- Exercise prompt -
For this exercise, reproduce the entries below exactly, but only from the line containing "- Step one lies" through the line containing "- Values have", both included.

- Data provided -
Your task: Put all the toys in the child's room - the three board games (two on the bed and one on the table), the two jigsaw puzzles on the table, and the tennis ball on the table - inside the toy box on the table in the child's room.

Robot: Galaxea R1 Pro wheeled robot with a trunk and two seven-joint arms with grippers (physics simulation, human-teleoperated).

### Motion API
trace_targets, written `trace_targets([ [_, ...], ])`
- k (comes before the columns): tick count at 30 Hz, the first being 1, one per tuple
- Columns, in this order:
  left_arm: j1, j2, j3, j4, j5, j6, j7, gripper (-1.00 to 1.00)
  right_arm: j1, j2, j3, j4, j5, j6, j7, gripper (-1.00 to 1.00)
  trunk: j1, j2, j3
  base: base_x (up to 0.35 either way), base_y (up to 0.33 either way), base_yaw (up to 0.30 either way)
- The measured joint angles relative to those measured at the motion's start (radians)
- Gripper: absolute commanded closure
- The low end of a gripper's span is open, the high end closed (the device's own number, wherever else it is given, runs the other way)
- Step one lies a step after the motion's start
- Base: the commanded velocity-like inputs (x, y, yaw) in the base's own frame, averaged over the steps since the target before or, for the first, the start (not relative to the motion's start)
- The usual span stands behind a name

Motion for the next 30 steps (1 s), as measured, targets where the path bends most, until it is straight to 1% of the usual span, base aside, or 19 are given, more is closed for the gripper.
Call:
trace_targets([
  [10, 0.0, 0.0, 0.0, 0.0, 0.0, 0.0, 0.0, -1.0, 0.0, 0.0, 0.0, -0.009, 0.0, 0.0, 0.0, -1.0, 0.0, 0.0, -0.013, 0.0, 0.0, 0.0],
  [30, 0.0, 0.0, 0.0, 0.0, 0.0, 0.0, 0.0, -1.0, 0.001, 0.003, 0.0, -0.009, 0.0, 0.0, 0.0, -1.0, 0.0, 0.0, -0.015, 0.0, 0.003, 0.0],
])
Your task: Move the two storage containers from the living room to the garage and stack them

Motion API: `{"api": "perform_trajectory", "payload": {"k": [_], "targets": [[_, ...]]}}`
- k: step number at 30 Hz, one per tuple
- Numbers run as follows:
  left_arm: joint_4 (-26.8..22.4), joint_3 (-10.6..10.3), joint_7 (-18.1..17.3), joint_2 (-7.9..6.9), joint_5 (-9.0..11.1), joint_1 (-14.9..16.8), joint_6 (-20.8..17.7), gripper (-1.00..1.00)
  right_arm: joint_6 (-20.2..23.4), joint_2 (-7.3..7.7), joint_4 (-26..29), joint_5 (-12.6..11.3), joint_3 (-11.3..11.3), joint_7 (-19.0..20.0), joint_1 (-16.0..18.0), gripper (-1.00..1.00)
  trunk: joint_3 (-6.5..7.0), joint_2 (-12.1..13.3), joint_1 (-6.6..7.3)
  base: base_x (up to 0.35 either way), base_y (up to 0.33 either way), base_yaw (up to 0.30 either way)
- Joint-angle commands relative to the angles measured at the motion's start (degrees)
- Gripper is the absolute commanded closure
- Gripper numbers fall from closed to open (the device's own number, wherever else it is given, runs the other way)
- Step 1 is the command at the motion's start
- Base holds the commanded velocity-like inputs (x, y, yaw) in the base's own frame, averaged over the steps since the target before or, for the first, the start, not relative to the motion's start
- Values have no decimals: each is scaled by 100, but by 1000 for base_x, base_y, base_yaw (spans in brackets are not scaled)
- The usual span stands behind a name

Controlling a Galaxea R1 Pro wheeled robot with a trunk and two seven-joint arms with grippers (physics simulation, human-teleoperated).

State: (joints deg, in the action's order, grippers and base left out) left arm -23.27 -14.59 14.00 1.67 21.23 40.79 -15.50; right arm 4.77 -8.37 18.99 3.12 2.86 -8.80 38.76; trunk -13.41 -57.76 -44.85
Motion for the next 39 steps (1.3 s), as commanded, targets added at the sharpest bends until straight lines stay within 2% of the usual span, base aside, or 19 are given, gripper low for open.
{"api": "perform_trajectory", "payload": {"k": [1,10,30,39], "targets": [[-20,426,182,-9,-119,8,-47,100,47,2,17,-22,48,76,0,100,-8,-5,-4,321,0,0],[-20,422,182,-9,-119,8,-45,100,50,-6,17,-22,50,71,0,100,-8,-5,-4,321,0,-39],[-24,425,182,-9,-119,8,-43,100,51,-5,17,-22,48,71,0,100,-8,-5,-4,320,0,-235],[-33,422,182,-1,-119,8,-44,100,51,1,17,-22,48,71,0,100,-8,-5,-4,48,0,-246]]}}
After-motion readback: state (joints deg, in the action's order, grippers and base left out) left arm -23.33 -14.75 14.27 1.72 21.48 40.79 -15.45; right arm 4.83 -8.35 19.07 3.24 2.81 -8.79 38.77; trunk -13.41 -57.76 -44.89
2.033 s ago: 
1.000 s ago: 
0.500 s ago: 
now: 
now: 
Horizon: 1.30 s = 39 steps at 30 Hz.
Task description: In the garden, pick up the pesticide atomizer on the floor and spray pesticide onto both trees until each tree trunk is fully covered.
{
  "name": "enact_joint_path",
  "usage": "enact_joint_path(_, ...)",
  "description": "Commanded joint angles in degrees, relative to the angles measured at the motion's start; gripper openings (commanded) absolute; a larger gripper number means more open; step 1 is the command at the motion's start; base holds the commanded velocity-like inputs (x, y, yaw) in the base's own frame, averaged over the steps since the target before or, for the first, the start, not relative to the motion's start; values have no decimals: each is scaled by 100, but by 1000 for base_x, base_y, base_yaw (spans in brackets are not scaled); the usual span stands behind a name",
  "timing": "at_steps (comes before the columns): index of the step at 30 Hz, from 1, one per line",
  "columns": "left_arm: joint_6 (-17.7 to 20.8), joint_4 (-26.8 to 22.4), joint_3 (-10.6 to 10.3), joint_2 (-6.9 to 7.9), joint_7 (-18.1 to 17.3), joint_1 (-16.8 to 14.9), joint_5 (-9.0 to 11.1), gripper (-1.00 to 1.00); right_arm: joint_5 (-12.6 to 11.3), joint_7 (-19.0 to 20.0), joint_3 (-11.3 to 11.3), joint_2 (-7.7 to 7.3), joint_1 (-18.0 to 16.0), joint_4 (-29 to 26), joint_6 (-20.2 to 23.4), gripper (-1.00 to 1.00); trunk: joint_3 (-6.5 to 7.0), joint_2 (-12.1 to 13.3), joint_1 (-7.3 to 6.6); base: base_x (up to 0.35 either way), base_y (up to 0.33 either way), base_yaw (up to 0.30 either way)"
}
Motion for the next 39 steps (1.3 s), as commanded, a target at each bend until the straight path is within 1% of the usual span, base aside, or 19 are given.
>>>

- Exercise answer -
- Step one lies a step after the motion's start
- Base: the commanded velocity-like inputs (x, y, yaw) in the base's own frame, averaged over the steps since the target before or, for the first, the start (not relative to the motion's start)
- The usual span stands behind a name

Motion for the next 30 steps (1 s), as measured, targets where the path bends most, until it is straight to 1% of the usual span, base aside, or 19 are given, more is closed for the gripper.
Call:
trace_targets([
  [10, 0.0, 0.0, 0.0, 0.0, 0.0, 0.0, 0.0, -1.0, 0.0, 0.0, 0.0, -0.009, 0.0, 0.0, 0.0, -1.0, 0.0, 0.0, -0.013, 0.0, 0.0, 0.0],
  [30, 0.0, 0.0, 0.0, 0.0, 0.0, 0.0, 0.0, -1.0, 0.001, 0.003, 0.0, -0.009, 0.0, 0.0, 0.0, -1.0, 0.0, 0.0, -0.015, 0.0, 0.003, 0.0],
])
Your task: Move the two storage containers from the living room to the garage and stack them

Motion API: `{"api": "perform_trajectory", "payload": {"k": [_], "targets": [[_, ...]]}}`
- k: step number at 30 Hz, one per tuple
- Numbers run as follows:
  left_arm: joint_4 (-26.8..22.4), joint_3 (-10.6..10.3), joint_7 (-18.1..17.3), joint_2 (-7.9..6.9), joint_5 (-9.0..11.1), joint_1 (-14.9..16.8), joint_6 (-20.8..17.7), gripper (-1.00..1.00)
  right_arm: joint_6 (-20.2..23.4), joint_2 (-7.3..7.7), joint_4 (-26..29), joint_5 (-12.6..11.3), joint_3 (-11.3..11.3), joint_7 (-19.0..20.0), joint_1 (-16.0..18.0), gripper (-1.00..1.00)
  trunk: joint_3 (-6.5..7.0), joint_2 (-12.1..13.3), joint_1 (-6.6..7.3)
  base: base_x (up to 0.35 either way), base_y (up to 0.33 either way), base_yaw (up to 0.30 either way)
- Joint-angle commands relative to the angles measured at the motion's start (degrees)
- Gripper is the absolute commanded closure
- Gripper numbers fall from closed to open (the device's own number, wherever else it is given, runs the other way)
- Step 1 is the command at the motion's start
- Base holds the commanded velocity-like inputs (x, y, yaw) in the base's own frame, averaged over the steps since the target before or, for the first, the start, not relative to the motion's start
- Values have no decimals: each is scaled by 100, but by 1000 for base_x, base_y, base_yaw (spans in brackets are not scaled)

The output contains the complete answer to the exercise.